### Given entries
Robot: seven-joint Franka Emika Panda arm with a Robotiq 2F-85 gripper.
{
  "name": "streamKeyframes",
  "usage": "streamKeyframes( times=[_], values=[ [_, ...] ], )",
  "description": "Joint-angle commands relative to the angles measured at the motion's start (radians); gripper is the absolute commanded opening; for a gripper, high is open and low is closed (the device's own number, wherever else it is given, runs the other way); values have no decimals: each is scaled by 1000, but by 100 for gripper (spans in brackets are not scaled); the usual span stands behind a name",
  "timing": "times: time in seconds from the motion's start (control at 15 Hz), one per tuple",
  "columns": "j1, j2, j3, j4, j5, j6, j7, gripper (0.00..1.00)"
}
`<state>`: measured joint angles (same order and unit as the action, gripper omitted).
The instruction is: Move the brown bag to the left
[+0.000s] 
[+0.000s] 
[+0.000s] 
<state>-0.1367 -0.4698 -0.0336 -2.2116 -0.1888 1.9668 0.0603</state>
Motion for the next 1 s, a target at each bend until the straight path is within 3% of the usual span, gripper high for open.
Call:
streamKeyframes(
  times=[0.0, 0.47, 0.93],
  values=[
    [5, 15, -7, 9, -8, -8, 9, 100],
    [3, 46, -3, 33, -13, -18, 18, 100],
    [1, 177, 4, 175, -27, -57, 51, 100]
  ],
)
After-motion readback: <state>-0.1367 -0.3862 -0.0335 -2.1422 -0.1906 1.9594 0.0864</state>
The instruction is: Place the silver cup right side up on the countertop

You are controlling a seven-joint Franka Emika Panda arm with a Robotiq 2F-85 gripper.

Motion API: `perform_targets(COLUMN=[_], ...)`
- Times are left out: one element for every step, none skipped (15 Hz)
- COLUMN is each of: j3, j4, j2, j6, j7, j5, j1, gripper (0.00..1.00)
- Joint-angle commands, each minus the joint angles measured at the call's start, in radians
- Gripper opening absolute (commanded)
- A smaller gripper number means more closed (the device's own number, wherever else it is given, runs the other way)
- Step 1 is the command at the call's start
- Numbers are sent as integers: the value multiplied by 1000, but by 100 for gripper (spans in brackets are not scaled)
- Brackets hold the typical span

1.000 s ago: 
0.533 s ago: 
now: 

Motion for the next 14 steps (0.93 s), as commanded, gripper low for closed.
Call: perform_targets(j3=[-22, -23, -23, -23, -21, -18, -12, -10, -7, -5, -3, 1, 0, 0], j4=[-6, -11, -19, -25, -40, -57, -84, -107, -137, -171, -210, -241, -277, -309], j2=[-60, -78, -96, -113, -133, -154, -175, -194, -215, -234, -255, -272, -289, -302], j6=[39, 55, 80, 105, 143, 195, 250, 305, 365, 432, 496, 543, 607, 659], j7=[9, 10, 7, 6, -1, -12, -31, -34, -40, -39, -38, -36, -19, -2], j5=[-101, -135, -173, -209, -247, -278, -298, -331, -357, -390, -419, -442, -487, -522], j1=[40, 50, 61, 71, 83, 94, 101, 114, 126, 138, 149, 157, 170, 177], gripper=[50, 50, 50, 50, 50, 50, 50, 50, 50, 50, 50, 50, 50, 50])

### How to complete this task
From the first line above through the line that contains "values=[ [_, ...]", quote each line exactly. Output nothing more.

### Response box
Robot: seven-joint Franka Emika Panda arm with a Robotiq 2F-85 gripper.
{
  "name": "streamKeyframes",
  "usage": "streamKeyframes( times=[_], values=[ [_, ...] ], )",

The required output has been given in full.